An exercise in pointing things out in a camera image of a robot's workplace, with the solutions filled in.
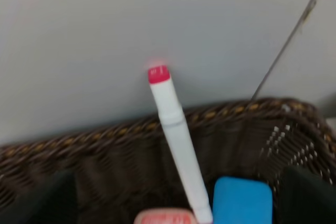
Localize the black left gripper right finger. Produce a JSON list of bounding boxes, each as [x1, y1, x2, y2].
[[278, 166, 335, 224]]

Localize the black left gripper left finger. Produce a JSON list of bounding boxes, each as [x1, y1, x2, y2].
[[1, 170, 79, 223]]

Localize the black felt whiteboard eraser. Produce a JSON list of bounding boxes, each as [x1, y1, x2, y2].
[[213, 177, 272, 224]]

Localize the pink bottle white cap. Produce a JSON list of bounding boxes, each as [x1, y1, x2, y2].
[[133, 208, 197, 224]]

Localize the white marker pink caps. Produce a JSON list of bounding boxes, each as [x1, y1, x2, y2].
[[148, 65, 213, 223]]

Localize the dark brown wicker basket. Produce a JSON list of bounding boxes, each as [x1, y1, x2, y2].
[[1, 98, 335, 223]]

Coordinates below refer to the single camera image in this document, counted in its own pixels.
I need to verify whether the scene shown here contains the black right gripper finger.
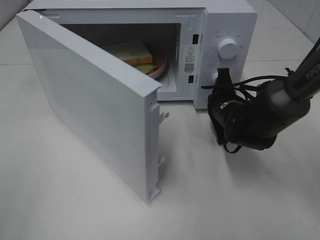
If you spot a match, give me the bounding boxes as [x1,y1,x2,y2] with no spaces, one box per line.
[216,68,233,87]

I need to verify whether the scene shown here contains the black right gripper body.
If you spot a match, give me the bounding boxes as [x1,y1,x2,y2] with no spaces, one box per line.
[207,84,248,145]

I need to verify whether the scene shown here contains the white timer knob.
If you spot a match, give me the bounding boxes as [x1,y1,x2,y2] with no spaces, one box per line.
[211,72,219,86]

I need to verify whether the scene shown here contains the pink round plate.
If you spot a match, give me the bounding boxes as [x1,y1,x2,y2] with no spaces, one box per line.
[146,44,168,79]

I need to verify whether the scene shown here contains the white bread sandwich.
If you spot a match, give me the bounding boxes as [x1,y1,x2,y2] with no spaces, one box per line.
[102,41,158,74]

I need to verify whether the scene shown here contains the white microwave door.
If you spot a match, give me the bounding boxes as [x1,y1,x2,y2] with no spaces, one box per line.
[16,10,169,202]

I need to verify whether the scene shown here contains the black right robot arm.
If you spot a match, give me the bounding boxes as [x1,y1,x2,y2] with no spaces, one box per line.
[204,41,320,154]

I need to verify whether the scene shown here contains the upper white power knob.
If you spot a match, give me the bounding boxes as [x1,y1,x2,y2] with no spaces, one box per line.
[217,37,239,60]

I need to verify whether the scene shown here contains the white warning label sticker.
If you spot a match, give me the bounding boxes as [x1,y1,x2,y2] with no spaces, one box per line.
[183,44,199,74]

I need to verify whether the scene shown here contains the white microwave oven body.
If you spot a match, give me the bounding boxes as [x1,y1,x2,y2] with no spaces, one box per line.
[21,0,257,109]

→ WORK INSTRUCTIONS
Look through the data above and return exactly the lines from the one that contains "pink round plate." to the one that contains "right robot arm.", inclusive, with nothing else.

→ ANSWER BOX
I need to verify whether the scene shown here contains the pink round plate.
If you spot a match, give me the bounding boxes as [x1,y1,x2,y2] with no spaces, one box per line.
[146,44,168,79]

I need to verify whether the scene shown here contains the white bread sandwich.
If you spot a match, give me the bounding boxes as [x1,y1,x2,y2] with no spaces, one box per line.
[102,41,158,74]

I need to verify whether the scene shown here contains the white microwave door.
If you spot a match, give me the bounding boxes as [x1,y1,x2,y2] with no spaces, one box per line.
[16,10,169,202]

I need to verify whether the scene shown here contains the black right robot arm.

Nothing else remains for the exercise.